There's lots of philosophers to turn to for resolving this crisis. Leopold's Land Ethic might offer an interesting perspective on asteroids, but a more obvious place to start is Heidegger's discussion of Bestand, a German word meaning "stock," "holdings," or "assets". It is often translated as standing reserve. Heidegger thinks our use of technology tends treat nature as a standing, available resource in the sense that it is always available to be used by us, as Heidegger says, "so that it may be on call for a further ordering." 




In other words, through our technology we treat nature as if it is waiting around for us to use if for our purposes, as if it is a stockpile that was put there for us to use. Interestingly, the example of a "natural resource" that Heidegger gives is of an "airplane standing on the runway": it's a resources, there available to be flown. Heidegger says:
Yet an airliner that stands on the runway is surely an object. Certainly. We can represent the machine so. But then it conceals itself as to what and how it is. Revealed, it stands on the taxi strip only as standing-reserve, inasmuch as it is ordered to insure the possibility of transportation. For this it must be in its whole structure and in every one of its constituent parts itself on call for duty, i.e., ready for takeoff.
Some commentary on the essay helps clarify:
"Standing reserve" is closely related to the idea of "instrumentality" with which the essay begins. Technology's instrumental orientation to the world transforms the world into "standing reserve." We might say that for technology, nothing in the world is "good" in and of itself, but only "good for" something. In the grip of technology, things no longer get to "arrive." The airplane, for example, has no meaning or value in and of itself; it is merely a means of transportation and its value to humanity is completely tied to its being at humanity's disposal. 
There's much more to say about Heidegger's view of technology, but this is enough for our purposes. Through technology, we treat "natural resources" as a resource available for our disposal. For Heidegger, at least, this is the way we think about natural resources. With that issue clarified, we are now in a better position to ask the original question: does Planetary Resources' venture change the way we think about natural resources?

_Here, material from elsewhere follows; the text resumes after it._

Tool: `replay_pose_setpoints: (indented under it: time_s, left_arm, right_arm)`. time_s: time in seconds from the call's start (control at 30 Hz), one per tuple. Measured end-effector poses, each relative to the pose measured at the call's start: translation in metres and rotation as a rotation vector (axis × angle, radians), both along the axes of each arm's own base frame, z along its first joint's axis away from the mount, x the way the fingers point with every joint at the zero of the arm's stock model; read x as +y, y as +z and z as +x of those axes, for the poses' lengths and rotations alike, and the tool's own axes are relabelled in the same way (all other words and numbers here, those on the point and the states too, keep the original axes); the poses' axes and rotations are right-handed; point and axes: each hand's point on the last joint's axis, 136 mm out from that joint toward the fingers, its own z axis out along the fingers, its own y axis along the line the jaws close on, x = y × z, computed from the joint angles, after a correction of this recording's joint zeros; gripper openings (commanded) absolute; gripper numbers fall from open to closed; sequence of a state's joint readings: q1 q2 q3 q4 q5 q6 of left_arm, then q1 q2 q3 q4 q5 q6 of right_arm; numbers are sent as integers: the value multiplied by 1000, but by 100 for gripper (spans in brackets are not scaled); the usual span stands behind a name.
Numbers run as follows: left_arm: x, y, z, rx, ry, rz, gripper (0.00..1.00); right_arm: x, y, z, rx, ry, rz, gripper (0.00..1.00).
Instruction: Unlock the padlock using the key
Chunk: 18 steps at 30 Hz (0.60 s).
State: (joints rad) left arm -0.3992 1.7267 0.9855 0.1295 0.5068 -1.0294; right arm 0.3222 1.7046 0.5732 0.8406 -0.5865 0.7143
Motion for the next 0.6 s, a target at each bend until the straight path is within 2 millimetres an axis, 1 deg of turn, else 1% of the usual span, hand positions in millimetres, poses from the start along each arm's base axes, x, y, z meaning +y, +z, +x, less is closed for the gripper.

And the obvious answer is of course it doesn't. What Planetary Resources offers us is the possibility to extend the scope of "available natural resources" to include near-Earth asteroids, but this changes nothing about the basic way we think about natural resources. If you are unsatisfied about the way we treat natural resources now, you should be horrified at the prospect of extending that rampant consumption into the surrounding interplanetary real estate. We clearly haven't been handling the resources we have in a mature and responsible way, reaching for the stars in these circumstances is more like a Hail Mary pass and less like a fundamental conceptual reorientation.

I don't think mining asteroids is inherently a bad thing. But as humanity extends its awesome reach, it is dreadfully important that we stay clear on what we are doing. It might make us all feel good to think we are changing our thinking about natural resources by leaving our pale blue dot, but in this case we aren't.

Heidegger is just one thinker; there's plenty of other environmental philosophers worth considering when discussing asteroids as natural resources. Who else has something to add to the discussion?

Read more on Heidegger's views here:


Heidegger's Question Concerning Technology
Guide to the Question

http://plato.stanford.edu/entries/ethics-it-phenomenology/

1 comment:

  1. I wonder if we will some day regret the loss of the beautiful astroid landscape . . .like we do about West VA, now. Or maybe it will eventually be the other way around, and people by and large will say, "to think we were once saddened by the strip mining of West VA when here we have a whole universe of beautiful crap to move onto . . .and we can always recreate it on a holodeck, anyhow. Besides, in comparison, we've since mined whole galaxies!" ... That's if we're still around at all.